One of blockchain tech’s most appealing features is the ability to facilitate what are known as “smart contracts,” or automated agreements that go into effect when certain conditions are met. For example, when that shipment of avocados reaches the port in Amsterdam, it could automatically trigger a payment to the shipper back in India. Smart contracts could also be used to handle sensitive paperwork, since they’re more secure than an emailed PDF and cannot be easily manipulated.
Lying About Bananas
The hope is that one day, everyone in a supply chain will be on the same, digitized system. Blockchain tech, along with other tools like RFID chips and internet-connected sensors, could be used to track the status of a shipment in real time. Imagine, for example, a sensor that monitors the temperature of a container of bananas, ensuring that they don’t begin to rot. The data is entered into the blockchain, where it can be viewed by anyone and cannot be altered. If the bananas do go bad, everyone will be able to tell when it happened and why.

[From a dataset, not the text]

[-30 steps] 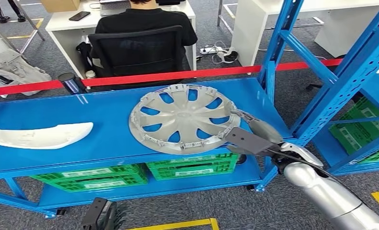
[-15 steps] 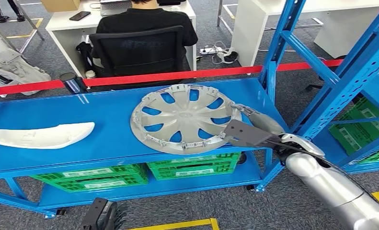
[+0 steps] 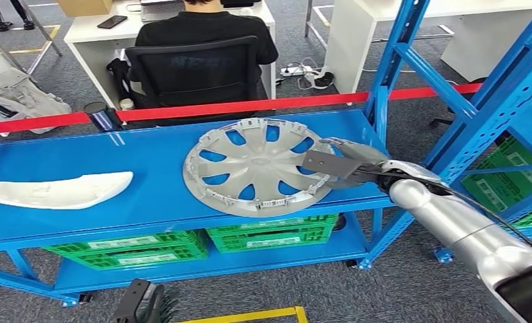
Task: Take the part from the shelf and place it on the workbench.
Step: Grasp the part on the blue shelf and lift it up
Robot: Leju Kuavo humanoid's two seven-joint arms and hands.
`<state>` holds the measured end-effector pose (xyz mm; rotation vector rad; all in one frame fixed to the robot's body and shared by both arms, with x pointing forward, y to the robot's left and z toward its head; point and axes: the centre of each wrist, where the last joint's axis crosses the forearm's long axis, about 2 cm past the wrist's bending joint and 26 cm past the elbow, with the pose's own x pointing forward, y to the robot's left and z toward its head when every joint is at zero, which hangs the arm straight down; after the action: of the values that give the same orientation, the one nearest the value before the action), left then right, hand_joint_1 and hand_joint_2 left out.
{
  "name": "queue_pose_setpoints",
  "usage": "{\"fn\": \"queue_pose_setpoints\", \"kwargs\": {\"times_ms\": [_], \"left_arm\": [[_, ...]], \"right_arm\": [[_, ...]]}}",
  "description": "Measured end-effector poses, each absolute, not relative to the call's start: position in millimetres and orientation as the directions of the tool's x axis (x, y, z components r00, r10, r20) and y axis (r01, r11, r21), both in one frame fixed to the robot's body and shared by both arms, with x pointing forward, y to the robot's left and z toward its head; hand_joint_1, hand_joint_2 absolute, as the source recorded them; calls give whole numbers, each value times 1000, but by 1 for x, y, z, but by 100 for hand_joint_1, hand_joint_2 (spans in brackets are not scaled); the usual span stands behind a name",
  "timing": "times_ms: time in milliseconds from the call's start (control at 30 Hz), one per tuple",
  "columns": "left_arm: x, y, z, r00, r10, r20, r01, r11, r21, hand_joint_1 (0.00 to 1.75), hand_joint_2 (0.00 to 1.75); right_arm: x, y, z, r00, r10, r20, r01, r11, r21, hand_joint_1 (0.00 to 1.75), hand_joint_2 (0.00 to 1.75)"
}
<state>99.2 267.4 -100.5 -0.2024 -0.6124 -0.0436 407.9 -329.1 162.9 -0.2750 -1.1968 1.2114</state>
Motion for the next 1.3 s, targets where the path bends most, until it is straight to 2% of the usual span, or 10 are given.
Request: {"fn": "queue_pose_setpoints", "kwargs": {"times_ms": [300, 733, 967, 1300], "left_arm": [[99, 267, -101, 817, 37, 576, 84, 980, -182, 0, 0], [98, 266, -101, 811, 29, 585, 92, 980, -176, 0, 0], [97, 266, -101, 806, 32, 591, 90, 980, -177, 0, 0], [96, 266, -101, 806, 33, 591, 90, 980, -178, 0, 0]], "right_arm": [[424, -295, 163, -175, 792, 585, -673, 338, -658, 0, 175], [407, -259, 172, -330, 701, 632, -659, 309, -686, 0, 175], [395, -260, 181, -369, 683, 631, -638, 307, -706, 0, 175], [384, -274, 162, -323, 715, 620, -651, 307, -694, 0, 175]]}}
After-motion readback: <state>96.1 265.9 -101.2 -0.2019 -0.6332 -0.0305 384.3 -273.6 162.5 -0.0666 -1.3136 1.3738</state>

But what if someone does try to lie about the temperature of the bananas, or some other part of the supply chain? Blockchains are decentralized; no single person or party controls the system, not even the software company that developed it. Any attempt to alter the data would be detected, or potentially cause the system to crash.
That decentralization can make a difference. Sluijs cites a company he recently worked with that was using a logistics software platform to handle its shipments. The software company was soon bought out by a competitor and the logistics company lost all its data. Had they been using a blockchain, the data would have been preserved.
A trickier problem might be if someone reports that a shipment contains avocados, but it’s also secretly carrying a kilo of cocaine. The hope is that the blockchain-powered platform will have a number of fail-safes in place, like maybe a sensor that goes off when a container is tampered with. “There would be alarms and alerts to different entities in the supply chain,” says Carly Guenther, a managing director at Accenture, where she focuses on supply chains.
Blockchain tech can help reduce fraud and mistakes, but ultimately it can’t completely eliminate them. “Blockchain is a quantum leap in trust, but guess what? It’s not a panacea. There are always going to be transactions with human beings and human beings will always be human beings,” says Ramesh Gopinath, vice president of blockchain solutions at IBM, who has been working on the technology since 2014.
Gopinath says he sees two major hurdles to bringing blockchain technology to supply chains—and neither of them have to do with the tech itself. The first is simply convincing everyone in the supply chain, which can involve dozens of companies, that switching to a new system is a good idea. “You’ve got to make sure that everybody in the ecosystem gets something out of it,” says Gopinath. “That is very hard and it takes a long time to figure out.”
The second problem is governance. Because blockchains aren’t centralized, it’s difficult to decide how they should be managed. “Who can use the data? Who can see the data? Who can do analytics on the data? Can they share the data? All of these questions have to be answered to the satisfaction of the ecosystem,” says Gopinath. It’s likely going to take years to solve these issues and to square them with government regulators. If someone says that they can be solved in six months, “I’ll just laugh at them, because it’s not going to happen. You can just tell them, sorry, I’m just not going to believe you,” says Gopinath.
In the meantime, I’ll happily eat more blockchain-tracked tuna. But for the record, it tastes the same as any other fish, even if I know exactly where this one came from.